Les mots qui étaient là en nous, cachés, tapis, (re)prennent vie. Comme s’ils avaient toujours été là mais qu’ils nous attendaient, sans bruit. Comme si notre parole était gelée en nous. Il faut descendre à la cave pour récolter ces mots gelés, qui se tiennent là sans bouger.
« En pleine mer, Pantagruel se leva pour scruter l’horizon et nous dit : « Mes compagnons, vous n’entendez pas quelque chose ? Il me semble que j’entends des gens qui parlent en l’air, et pourtant je ne vois personne. Écoutez. (…) Ici se trouvent les confins de la mer glaciale, sur laquelle s’est déroulée (…) une grosse et félonne bataille. Alors tout gela en l’air, les paroles et les cris des hommes et des femmes, le choc des masses, les heurts des harnais, des armures, les hennissements des chevaux, et tout le vacarme d’un combat. Maintenant que la rigueur de l’hiver est passée, et que reviennent la paix et la douceur des beaux jours, ce qui a gelé fond et se fait entendre » (…) Il nous jeta alors sur le pont de pleines poignées de paroles gelées, qui semblaient des dragées en forme de perles de toutes les couleurs.
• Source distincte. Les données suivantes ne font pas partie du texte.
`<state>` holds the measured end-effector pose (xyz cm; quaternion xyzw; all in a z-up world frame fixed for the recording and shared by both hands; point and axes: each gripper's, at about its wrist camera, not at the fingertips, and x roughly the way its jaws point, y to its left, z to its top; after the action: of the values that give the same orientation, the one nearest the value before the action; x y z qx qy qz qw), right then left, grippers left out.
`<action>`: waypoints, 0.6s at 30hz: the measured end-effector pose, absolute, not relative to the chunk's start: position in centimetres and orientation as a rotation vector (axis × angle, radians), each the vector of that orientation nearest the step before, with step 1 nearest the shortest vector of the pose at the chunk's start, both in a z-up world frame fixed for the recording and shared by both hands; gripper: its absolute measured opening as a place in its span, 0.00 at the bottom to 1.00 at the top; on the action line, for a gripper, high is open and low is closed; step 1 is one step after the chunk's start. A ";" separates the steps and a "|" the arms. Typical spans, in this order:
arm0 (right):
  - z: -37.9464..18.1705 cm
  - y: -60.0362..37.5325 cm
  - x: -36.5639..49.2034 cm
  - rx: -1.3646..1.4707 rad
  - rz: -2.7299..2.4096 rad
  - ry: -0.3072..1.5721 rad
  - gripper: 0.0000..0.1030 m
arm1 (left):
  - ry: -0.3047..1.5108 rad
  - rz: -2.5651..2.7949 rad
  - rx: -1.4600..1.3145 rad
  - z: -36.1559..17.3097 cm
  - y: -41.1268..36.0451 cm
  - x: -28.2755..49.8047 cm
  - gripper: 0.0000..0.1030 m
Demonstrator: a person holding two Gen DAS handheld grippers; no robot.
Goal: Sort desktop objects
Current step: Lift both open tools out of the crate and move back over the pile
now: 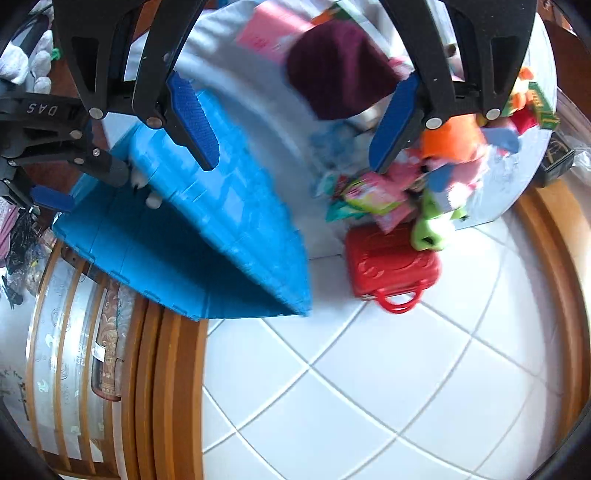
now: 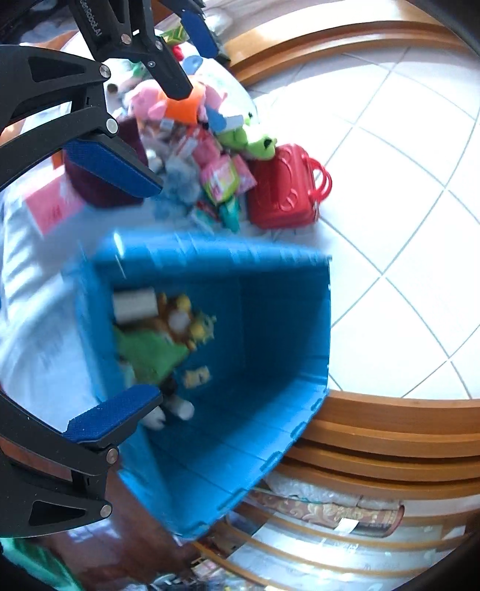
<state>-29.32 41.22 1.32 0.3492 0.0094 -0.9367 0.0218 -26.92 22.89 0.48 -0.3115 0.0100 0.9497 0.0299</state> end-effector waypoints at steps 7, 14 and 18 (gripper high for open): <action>0.7 33.2 -22.7 1.097 -2.924 -0.059 1.00 | 0.004 3.023 -0.867 2.3 15.1 -19.4 0.87; 1.6 30.8 -19.0 1.059 -2.959 -0.018 1.00 | -0.051 3.014 -0.888 2.1 13.2 -17.5 1.00; 2.1 31.2 -17.6 1.029 -2.975 -0.007 1.00 | -0.064 3.015 -0.884 2.1 14.0 -16.5 1.00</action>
<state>-17.59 31.17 2.10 0.3269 -0.0022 -0.9450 -0.0031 -16.50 13.97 2.09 -0.2812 -0.0205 0.9594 -0.0007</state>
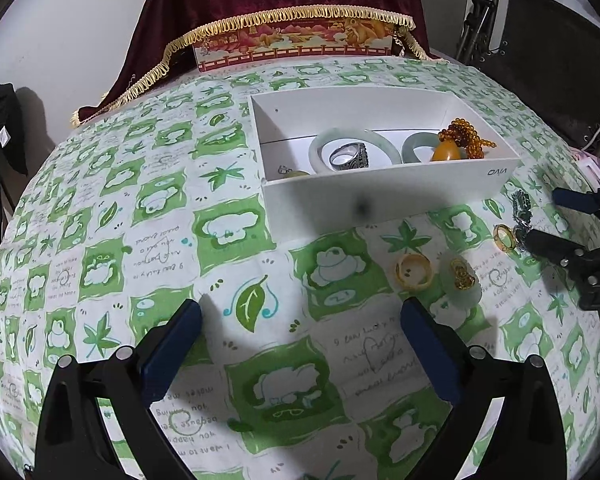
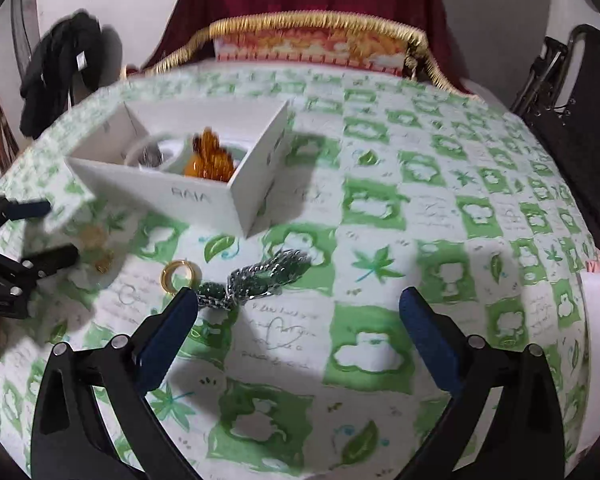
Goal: Organize jewelry
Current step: 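Move right tool over the silver chain while left tool approaches the small rings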
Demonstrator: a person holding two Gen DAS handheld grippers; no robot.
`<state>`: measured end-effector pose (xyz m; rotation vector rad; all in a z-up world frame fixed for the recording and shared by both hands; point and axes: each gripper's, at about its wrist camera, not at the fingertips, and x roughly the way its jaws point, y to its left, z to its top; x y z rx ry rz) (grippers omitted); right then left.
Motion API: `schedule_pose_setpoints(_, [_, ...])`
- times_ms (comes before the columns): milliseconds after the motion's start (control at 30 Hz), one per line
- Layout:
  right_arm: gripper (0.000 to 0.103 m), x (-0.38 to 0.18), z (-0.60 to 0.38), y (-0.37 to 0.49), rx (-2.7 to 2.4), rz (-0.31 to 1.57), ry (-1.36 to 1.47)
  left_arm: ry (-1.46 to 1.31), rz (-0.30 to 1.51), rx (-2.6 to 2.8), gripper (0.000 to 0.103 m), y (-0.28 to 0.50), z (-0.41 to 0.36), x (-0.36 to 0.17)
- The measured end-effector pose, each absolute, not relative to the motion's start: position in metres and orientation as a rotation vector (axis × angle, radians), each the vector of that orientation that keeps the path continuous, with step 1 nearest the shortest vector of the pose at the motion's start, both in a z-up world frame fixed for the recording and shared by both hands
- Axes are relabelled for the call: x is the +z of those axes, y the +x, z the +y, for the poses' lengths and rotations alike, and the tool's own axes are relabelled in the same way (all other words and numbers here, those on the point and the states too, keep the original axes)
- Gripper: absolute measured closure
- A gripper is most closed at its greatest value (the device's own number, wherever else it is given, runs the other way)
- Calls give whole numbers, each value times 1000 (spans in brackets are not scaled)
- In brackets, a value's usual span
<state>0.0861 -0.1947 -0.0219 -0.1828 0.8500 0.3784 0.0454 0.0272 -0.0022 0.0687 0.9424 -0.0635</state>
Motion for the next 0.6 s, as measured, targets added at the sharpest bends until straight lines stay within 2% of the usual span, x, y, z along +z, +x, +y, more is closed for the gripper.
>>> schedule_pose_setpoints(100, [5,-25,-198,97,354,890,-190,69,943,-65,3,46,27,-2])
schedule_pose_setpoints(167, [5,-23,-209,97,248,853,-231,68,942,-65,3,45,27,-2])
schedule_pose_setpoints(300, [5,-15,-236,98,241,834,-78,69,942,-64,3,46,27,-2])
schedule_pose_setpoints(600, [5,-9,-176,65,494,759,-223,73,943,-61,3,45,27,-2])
Nous y vîmes des mots de gueule, des mots d’azur, des mots de sable, des mots dorés. Ils fondaient parce qu’ils se réchauffaient entre nos mains. » [3]
En écrivant, on œuvre comme Pantagruel à dégeler nos propres mots, raidis de froid. Il suffit de recueillir les mots, les saisir dans nos mains. Poser les mots frigorifiés bien à plat devant nous. Et voir ce qu’ils nous disent. Les laisser fondre dans la bouche. Les découvrir et les entendre.
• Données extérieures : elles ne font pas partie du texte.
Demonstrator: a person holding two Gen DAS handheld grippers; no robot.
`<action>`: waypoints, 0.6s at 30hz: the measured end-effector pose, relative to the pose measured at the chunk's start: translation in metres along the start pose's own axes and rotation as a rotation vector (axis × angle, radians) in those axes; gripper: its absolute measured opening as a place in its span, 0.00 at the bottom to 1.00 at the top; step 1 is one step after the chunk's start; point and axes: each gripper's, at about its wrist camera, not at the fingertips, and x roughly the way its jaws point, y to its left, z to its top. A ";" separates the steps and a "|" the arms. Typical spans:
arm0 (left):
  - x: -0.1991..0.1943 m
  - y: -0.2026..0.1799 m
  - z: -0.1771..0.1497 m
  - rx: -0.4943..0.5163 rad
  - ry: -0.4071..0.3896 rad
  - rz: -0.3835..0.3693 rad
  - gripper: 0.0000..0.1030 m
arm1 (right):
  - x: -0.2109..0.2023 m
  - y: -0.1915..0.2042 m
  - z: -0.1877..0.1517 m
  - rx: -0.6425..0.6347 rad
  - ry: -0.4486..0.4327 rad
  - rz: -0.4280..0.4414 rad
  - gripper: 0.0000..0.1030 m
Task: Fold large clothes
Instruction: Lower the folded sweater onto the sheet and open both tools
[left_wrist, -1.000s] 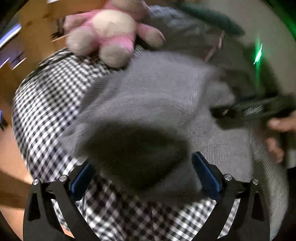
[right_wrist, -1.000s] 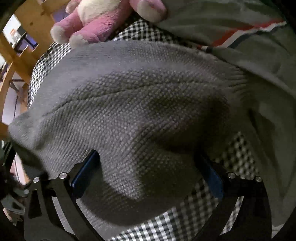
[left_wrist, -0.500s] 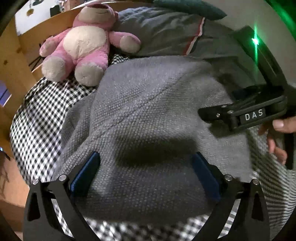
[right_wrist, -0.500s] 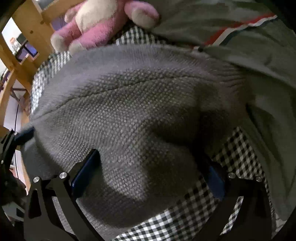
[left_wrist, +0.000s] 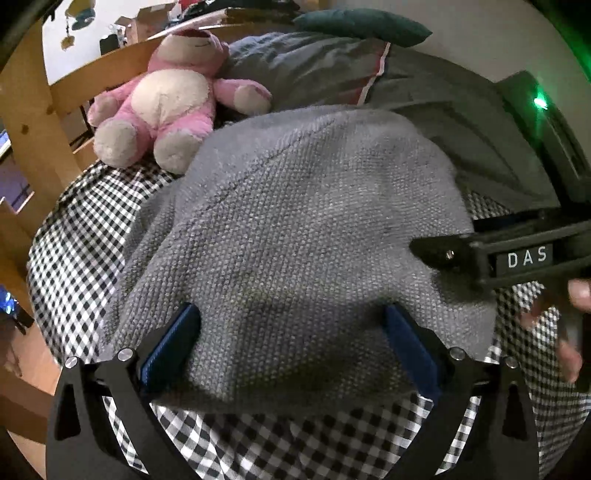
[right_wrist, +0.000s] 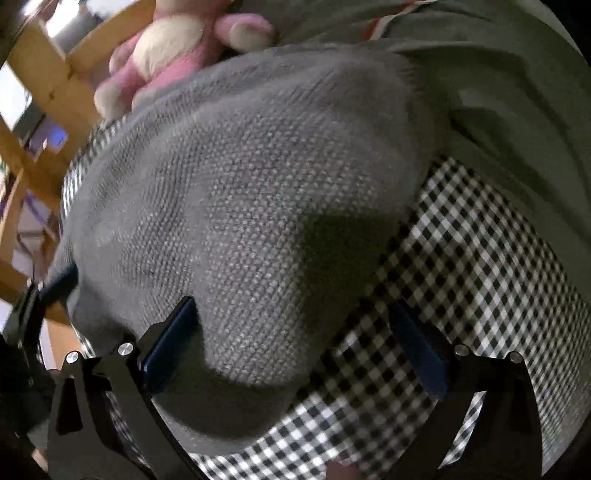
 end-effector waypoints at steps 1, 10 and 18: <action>-0.007 0.000 -0.001 -0.010 -0.006 -0.008 0.96 | -0.013 0.003 -0.007 -0.009 -0.060 -0.030 0.98; -0.097 -0.003 -0.034 -0.055 -0.006 -0.012 0.96 | -0.141 0.040 -0.098 0.063 -0.265 -0.157 0.97; -0.182 -0.033 -0.077 0.004 -0.058 0.028 0.96 | -0.218 0.088 -0.172 -0.005 -0.304 -0.220 0.97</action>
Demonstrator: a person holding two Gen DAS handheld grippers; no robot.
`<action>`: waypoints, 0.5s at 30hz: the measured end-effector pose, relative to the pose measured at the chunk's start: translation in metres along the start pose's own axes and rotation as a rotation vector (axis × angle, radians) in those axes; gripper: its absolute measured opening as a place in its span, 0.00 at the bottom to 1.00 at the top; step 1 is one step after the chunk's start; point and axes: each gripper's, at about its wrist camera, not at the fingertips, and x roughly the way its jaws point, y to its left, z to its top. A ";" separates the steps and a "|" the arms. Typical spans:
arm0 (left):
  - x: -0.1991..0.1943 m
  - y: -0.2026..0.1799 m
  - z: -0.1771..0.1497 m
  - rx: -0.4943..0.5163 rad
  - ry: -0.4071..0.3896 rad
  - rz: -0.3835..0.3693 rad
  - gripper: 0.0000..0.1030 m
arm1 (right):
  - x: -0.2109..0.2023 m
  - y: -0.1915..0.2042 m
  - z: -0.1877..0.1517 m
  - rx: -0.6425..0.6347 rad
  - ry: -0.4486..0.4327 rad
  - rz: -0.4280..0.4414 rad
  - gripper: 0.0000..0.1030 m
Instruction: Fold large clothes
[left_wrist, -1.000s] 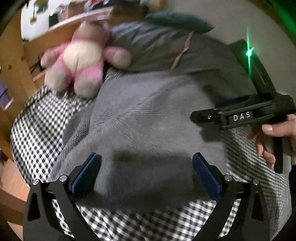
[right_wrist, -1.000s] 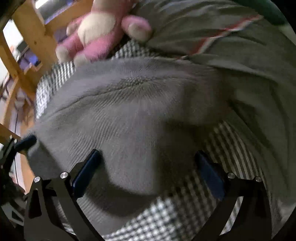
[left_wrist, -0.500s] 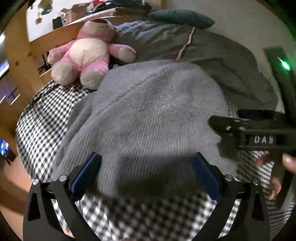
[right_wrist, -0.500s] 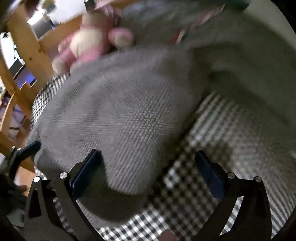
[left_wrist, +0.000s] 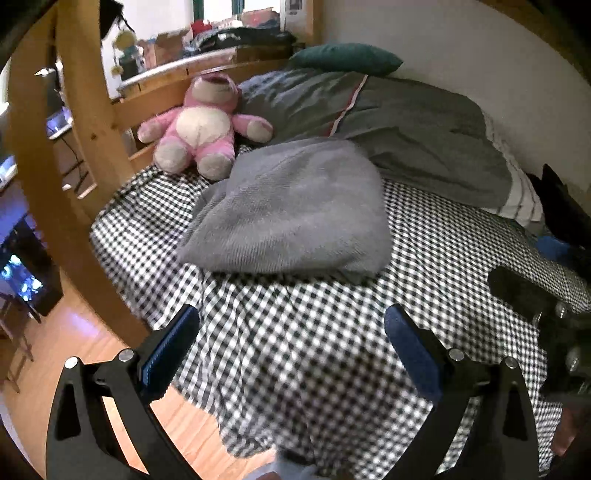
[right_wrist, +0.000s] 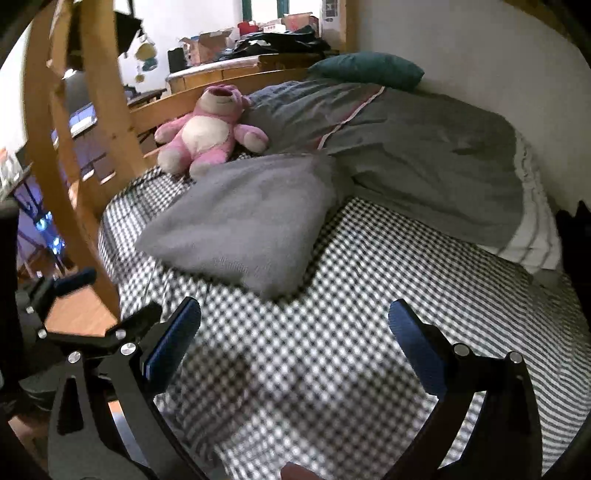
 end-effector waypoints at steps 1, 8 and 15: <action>-0.010 -0.002 -0.005 0.002 -0.003 0.017 0.96 | -0.011 0.004 -0.008 -0.012 -0.005 -0.012 0.97; -0.078 -0.005 -0.051 0.017 -0.010 0.087 0.96 | -0.060 0.020 -0.061 -0.004 0.005 -0.013 0.97; -0.118 -0.011 -0.088 0.039 -0.022 0.075 0.95 | -0.100 0.029 -0.101 0.000 0.002 -0.023 0.97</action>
Il faut aller en soi et accepter la solitude. Car l’écrit profond, l’écrit existentiel, ne peut pas se produire en étant reliés.es à d’autres. Il y a ce paradoxe, dans l’atelier d’écriture, où chacun part en soi, isolé.e, tout en étant relié.e à un ensemble de solitudes. Dans ce moment de catabase à la fois collective et solitaire, personne ne peut accompagner notre descente. Elle se fait seule.
« Il faut toujours une séparation d’avec les autres gens autour de la personne qui écrit (les livres). C’est une solitude. La solitude de l’écriture, c’est une solitude sans quoi l’écrit ne se produit pas, ou il s’émiette, exsangue de chercher quoi écrire encore. On ne trouve pas la solitude, on la fait. La solitude elle se fait seule. Je l’ai faite. » [4]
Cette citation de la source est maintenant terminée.